Lasst uns alle Statuen von Männern ersetzen, die versucht haben, unser Land zu spalten. Und lasst uns diese Statuen ersetzen mit der Frau, die ihr ganzes Leben dafür gearbeitet hat, uns enger zusammenzubringen
Laut Parsons habe die Country-Diva mit ihrer Dollywood-Stiftung Bücher und Stipendien an Millionen von Kindern verteilt, sie habe das Rote Kreuz und andere Covid-19-Forschungszentren mit Millionenspenden unterstützt, «sie hat diesem Land und diesem Staat mehr gegeben als alle Offiziere der konföderierten Armee es zusammen jemals taten».
Innerhalb weniger Tage bekam Parsons mehr als 6.000 Unterschriften für seine an den Gouverneur gerichtete Dolly-Parton-Petition zusammen.
Während Parton sich selbst noch nicht dazu äusserte, trotz inzwischen sehr umfangreicher Medienberichterstattung in den USA, meldete sich eine weitere berühmte Sängerin aus Tennessee: Taylor Swift.
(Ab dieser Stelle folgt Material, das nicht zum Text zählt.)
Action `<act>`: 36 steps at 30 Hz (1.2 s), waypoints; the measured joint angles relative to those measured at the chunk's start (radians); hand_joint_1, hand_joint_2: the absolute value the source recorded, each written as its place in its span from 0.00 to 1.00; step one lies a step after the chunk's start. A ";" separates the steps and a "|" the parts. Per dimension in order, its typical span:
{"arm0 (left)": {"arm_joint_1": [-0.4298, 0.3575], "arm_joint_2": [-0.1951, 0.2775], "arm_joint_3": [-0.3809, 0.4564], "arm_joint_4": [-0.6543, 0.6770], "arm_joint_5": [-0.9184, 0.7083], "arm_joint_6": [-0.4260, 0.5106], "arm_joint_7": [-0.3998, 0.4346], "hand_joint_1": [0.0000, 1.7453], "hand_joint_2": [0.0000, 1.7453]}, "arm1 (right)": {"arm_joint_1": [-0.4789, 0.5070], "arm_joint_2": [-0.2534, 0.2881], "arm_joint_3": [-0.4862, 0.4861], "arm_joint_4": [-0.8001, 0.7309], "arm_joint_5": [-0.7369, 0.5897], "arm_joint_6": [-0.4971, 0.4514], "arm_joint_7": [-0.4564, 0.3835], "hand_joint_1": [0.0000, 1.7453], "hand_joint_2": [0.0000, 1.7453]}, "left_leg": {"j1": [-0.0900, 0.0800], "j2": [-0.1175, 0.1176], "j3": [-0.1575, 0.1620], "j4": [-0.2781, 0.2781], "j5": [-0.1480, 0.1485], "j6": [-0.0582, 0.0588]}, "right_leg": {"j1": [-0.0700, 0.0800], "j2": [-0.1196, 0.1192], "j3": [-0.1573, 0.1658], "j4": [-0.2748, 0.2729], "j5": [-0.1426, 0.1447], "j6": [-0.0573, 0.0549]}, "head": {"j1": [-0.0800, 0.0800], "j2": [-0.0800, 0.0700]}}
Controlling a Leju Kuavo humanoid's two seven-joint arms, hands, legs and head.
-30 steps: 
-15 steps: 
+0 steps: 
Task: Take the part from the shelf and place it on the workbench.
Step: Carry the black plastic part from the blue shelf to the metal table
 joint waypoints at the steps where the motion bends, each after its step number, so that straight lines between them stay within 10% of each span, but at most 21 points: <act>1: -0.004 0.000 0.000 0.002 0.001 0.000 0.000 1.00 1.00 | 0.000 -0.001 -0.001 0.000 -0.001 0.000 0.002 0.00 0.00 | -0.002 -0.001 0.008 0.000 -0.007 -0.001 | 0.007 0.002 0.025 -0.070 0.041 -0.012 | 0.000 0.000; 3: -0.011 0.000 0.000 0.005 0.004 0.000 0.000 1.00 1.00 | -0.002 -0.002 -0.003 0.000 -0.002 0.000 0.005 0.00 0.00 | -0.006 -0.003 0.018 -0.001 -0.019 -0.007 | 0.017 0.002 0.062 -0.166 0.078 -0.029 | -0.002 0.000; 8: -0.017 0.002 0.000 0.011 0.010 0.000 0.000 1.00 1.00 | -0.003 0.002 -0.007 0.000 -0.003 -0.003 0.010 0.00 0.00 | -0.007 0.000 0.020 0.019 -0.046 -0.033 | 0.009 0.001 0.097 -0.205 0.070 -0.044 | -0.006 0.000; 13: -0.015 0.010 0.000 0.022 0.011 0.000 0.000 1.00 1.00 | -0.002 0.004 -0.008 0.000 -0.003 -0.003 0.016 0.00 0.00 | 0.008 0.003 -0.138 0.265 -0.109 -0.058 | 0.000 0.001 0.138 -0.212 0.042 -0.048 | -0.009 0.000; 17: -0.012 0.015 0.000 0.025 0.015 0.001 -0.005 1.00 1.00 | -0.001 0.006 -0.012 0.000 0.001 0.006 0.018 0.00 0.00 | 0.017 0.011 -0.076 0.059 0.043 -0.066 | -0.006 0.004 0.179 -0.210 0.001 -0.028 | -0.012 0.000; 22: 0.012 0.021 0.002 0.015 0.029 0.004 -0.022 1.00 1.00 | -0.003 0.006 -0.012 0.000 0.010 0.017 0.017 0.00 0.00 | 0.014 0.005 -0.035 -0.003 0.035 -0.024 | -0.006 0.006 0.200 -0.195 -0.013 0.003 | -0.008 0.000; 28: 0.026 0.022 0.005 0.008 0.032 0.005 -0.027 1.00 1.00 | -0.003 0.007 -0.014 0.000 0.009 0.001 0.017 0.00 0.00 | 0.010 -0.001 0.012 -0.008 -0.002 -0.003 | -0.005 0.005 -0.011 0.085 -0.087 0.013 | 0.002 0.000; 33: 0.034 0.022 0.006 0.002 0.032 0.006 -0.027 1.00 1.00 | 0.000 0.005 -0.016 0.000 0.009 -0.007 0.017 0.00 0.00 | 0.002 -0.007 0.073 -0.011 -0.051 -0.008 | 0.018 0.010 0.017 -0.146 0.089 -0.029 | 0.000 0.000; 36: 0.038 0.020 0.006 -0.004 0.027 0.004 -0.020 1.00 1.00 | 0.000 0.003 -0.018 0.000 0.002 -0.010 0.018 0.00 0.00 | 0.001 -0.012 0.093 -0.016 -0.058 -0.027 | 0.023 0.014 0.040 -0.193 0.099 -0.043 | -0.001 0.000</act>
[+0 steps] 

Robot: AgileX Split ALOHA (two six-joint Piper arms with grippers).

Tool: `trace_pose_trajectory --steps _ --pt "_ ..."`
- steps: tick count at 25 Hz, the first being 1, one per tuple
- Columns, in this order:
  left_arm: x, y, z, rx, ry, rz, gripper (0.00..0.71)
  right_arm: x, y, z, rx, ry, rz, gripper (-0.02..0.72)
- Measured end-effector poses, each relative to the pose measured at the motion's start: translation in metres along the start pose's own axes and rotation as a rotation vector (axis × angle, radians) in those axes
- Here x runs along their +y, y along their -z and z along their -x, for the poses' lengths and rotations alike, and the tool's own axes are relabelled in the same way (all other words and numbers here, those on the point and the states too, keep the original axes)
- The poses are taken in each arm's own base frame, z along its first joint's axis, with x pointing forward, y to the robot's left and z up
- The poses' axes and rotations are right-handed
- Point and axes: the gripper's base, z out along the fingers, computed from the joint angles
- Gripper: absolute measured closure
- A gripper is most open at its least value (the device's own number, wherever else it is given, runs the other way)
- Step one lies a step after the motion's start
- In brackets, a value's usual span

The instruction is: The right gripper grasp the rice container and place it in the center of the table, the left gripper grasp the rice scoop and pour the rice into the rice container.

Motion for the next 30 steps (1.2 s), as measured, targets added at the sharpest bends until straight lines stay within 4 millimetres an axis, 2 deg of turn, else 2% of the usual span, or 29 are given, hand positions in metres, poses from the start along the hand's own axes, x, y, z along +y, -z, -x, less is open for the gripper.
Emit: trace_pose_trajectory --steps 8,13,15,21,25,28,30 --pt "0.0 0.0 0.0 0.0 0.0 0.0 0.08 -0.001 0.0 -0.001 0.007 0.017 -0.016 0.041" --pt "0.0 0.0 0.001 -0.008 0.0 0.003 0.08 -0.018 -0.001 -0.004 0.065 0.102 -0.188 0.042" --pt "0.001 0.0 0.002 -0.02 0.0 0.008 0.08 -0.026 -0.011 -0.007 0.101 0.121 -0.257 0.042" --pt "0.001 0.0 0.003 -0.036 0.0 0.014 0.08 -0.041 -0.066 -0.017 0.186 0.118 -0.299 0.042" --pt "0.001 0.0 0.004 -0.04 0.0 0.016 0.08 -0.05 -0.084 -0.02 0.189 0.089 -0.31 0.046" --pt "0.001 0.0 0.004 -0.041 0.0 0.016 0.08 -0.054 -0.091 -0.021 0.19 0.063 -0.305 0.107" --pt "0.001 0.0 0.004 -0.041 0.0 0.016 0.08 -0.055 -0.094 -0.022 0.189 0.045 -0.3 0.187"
Ein toller Bonus In einem mehrteiligen Twitter-Aufruf schrieb sie: «Statuen zu entfernen wird nicht die strukturelle Unterdrückung, die Gewalt und den Hass umkehren, den Schwarze erdulden mussten, aber es bringt vielleicht alle Menschen aus Tennessee und Besucher dazu, sich sicherer zu fühlen, wenn sie unseren Staat besuchen – nicht nur die Weissen.»
Als jemand aus Tennessee mache es Taylor «krank», dass Statuen von «verabscheuungswürdigen Figuren» wie Nathan Bedford Forrest überhaupt noch öffentlich zu sehen seien. Ob sie nun durch Parton ersetzt würden oder nicht, es sei klar, dass diese Statuen und Büsten heruntergeholt werden müssten.
Sie mit Dolly-Statuen zu ersetzen wäre allerdings «ein wirklich toller Bonus»!